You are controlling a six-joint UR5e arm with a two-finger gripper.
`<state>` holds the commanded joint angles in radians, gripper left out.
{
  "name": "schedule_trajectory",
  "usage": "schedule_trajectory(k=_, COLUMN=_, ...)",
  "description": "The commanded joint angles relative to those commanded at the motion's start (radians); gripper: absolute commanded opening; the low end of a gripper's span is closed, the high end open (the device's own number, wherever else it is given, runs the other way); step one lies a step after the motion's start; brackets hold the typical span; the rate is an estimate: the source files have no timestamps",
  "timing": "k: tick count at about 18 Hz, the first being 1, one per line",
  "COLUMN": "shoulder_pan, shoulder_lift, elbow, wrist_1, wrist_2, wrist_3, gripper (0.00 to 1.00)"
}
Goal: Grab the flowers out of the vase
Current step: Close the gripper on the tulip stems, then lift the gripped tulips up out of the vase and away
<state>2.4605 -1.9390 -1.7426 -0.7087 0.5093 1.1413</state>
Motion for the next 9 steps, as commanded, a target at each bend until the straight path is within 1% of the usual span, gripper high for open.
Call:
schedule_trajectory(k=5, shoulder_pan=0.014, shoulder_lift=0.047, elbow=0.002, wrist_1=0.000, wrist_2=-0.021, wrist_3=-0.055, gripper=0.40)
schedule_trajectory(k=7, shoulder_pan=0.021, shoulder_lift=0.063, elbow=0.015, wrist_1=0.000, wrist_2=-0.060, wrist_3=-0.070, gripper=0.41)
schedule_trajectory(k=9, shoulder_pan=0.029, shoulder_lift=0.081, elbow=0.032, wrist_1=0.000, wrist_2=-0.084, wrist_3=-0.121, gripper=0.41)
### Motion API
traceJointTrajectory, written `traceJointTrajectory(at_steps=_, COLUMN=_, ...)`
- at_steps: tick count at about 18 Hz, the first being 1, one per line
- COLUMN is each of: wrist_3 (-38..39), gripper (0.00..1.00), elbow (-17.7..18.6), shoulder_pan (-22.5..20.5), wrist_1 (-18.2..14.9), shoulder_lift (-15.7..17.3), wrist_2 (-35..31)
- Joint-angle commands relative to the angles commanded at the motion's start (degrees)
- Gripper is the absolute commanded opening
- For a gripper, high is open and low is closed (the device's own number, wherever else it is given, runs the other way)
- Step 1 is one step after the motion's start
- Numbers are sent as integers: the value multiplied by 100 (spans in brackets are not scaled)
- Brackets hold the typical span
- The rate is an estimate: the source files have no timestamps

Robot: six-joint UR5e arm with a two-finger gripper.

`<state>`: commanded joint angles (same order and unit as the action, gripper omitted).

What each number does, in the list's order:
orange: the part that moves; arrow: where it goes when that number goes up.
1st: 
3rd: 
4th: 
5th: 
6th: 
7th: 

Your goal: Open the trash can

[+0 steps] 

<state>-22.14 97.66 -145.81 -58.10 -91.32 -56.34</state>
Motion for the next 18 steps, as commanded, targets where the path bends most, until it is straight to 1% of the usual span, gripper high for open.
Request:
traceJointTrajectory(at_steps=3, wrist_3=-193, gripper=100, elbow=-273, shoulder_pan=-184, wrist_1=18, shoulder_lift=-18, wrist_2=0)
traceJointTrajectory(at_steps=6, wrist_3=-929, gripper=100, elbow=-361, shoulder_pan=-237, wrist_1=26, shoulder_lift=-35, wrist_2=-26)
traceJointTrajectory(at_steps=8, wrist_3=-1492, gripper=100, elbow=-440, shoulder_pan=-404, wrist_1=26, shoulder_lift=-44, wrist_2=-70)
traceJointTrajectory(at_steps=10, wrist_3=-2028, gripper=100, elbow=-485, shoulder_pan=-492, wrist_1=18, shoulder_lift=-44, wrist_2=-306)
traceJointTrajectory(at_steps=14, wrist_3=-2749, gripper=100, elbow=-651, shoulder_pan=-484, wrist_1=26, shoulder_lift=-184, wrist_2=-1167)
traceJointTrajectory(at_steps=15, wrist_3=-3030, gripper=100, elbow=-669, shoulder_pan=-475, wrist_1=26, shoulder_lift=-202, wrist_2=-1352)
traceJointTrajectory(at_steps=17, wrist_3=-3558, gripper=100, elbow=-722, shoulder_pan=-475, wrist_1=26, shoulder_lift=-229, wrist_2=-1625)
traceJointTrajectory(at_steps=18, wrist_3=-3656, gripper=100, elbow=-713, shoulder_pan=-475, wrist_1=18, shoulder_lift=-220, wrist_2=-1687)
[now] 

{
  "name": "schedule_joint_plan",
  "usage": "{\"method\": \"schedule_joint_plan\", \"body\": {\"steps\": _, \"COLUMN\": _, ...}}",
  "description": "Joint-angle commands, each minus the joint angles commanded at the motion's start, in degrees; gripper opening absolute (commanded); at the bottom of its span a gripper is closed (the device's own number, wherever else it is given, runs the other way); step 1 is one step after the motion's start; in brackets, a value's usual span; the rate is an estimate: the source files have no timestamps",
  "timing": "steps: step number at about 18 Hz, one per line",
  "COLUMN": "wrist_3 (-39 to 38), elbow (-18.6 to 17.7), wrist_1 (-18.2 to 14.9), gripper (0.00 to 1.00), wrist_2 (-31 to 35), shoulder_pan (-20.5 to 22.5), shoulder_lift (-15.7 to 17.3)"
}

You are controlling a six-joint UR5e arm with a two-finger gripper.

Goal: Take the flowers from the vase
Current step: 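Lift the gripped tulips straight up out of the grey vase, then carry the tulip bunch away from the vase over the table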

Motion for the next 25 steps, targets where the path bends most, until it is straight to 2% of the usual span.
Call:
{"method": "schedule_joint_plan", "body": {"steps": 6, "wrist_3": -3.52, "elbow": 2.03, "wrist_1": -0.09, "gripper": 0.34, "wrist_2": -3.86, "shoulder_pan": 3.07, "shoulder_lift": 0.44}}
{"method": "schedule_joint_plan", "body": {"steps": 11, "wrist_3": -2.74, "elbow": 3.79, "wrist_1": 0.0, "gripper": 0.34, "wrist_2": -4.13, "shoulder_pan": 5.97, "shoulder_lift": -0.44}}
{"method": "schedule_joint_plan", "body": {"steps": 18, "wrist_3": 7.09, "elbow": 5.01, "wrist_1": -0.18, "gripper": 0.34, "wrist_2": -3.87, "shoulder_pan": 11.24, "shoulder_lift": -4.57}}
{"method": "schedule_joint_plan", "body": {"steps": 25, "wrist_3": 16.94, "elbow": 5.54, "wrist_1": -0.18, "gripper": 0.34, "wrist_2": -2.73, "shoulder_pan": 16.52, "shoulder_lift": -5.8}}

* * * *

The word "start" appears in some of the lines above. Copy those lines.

◆ **YOUR RESPONSE**
  "description": "The commanded joint angles relative to those commanded at the motion's start (radians); gripper: absolute commanded opening; the low end of a gripper's span is closed, the high end open (the device's own number, wherever else it is given, runs the other way); step one lies a step after the motion's start; brackets hold the typical span; the rate is an estimate: the source files have no timestamps",
- Joint-angle commands relative to the angles commanded at the motion's start (degrees)
- Step 1 is one step after the motion's start
  "description": "Joint-angle commands, each minus the joint angles commanded at the motion's start, in degrees; gripper opening absolute (commanded); at the bottom of its span a gripper is closed (the device's own number, wherever else it is given, runs the other way); step 1 is one step after the motion's start; in brackets, a value's usual span; the rate is an estimate: the source files have no timestamps",

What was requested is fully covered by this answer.